> _What the task asks_
When the listing below reaches the line that has "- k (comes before", start reproducing exactly; stop after the line that has "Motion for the", and drop the pictures.
Recorded information START
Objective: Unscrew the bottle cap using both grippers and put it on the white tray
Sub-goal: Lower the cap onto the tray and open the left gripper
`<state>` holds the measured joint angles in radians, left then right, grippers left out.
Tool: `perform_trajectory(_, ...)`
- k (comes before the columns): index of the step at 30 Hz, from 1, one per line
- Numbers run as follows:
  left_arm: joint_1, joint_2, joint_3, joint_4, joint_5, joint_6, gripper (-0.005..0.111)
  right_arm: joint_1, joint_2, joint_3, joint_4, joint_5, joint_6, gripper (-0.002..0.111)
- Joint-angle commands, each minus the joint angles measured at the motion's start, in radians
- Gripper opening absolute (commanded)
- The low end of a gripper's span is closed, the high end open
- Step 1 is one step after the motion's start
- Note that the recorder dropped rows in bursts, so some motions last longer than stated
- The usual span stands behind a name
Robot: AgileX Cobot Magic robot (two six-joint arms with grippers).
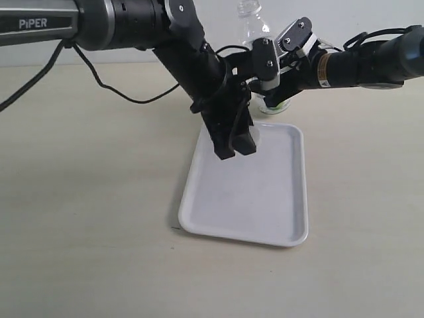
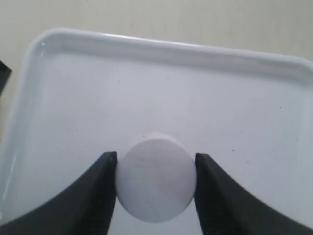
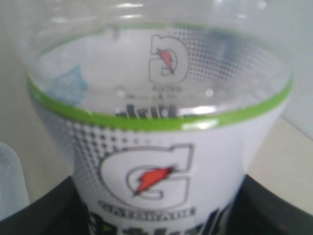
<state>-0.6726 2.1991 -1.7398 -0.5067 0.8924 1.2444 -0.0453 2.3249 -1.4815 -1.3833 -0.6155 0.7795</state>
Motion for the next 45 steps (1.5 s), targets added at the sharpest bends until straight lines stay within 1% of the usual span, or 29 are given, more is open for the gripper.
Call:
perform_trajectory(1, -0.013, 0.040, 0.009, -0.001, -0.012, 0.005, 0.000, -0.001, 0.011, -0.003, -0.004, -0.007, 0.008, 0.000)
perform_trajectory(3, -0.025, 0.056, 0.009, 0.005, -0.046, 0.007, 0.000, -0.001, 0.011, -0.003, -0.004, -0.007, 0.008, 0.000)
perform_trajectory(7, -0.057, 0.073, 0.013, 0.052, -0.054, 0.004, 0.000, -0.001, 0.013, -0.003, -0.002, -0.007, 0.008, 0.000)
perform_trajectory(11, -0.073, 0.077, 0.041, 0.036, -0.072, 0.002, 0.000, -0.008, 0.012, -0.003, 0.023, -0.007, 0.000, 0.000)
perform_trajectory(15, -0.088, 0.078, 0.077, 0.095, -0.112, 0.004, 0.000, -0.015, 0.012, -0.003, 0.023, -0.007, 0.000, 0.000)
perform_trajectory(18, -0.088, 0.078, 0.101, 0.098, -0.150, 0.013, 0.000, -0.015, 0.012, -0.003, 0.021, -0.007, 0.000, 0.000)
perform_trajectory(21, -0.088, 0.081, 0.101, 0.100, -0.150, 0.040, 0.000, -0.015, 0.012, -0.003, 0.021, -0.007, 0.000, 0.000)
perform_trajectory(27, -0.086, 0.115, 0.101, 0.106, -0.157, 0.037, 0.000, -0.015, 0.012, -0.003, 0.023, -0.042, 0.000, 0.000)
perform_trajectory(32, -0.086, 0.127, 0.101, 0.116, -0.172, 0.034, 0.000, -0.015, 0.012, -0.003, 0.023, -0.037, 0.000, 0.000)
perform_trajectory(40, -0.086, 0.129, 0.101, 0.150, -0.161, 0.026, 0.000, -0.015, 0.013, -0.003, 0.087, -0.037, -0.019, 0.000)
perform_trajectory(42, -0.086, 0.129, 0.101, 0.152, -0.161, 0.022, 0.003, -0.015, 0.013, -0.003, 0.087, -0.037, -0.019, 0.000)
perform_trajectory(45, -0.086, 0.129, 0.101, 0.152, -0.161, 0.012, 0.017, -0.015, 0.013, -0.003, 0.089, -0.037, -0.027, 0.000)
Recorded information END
> _Completed exercise_
- k (comes before the columns): index of the step at 30 Hz, from 1, one per line
- Numbers run as follows:
  left_arm: joint_1, joint_2, joint_3, joint_4, joint_5, joint_6, gripper (-0.005..0.111)
  right_arm: joint_1, joint_2, joint_3, joint_4, joint_5, joint_6, gripper (-0.002..0.111)
- Joint-angle commands, each minus the joint angles measured at the motion's start, in radians
- Gripper opening absolute (commanded)
- The low end of a gripper's span is closed, the high end open
- Step 1 is one step after the motion's start
- Note that the recorder dropped rows in bursts, so some motions last longer than stated
- The usual span stands behind a name
Robot: AgileX Cobot Magic robot (two six-joint arms with grippers).
<state>-0.6726 2.1991 -1.7398 -0.5067 0.8924 1.2444 -0.0453 2.3249 -1.4815 -1.3833 -0.6155 0.7795</state>
Motion for the next 45 steps (1.5 s), targets added at the sharpest bends until straight lines stay within 1% of the usual span, or 29 are given, more is open for the gripper.

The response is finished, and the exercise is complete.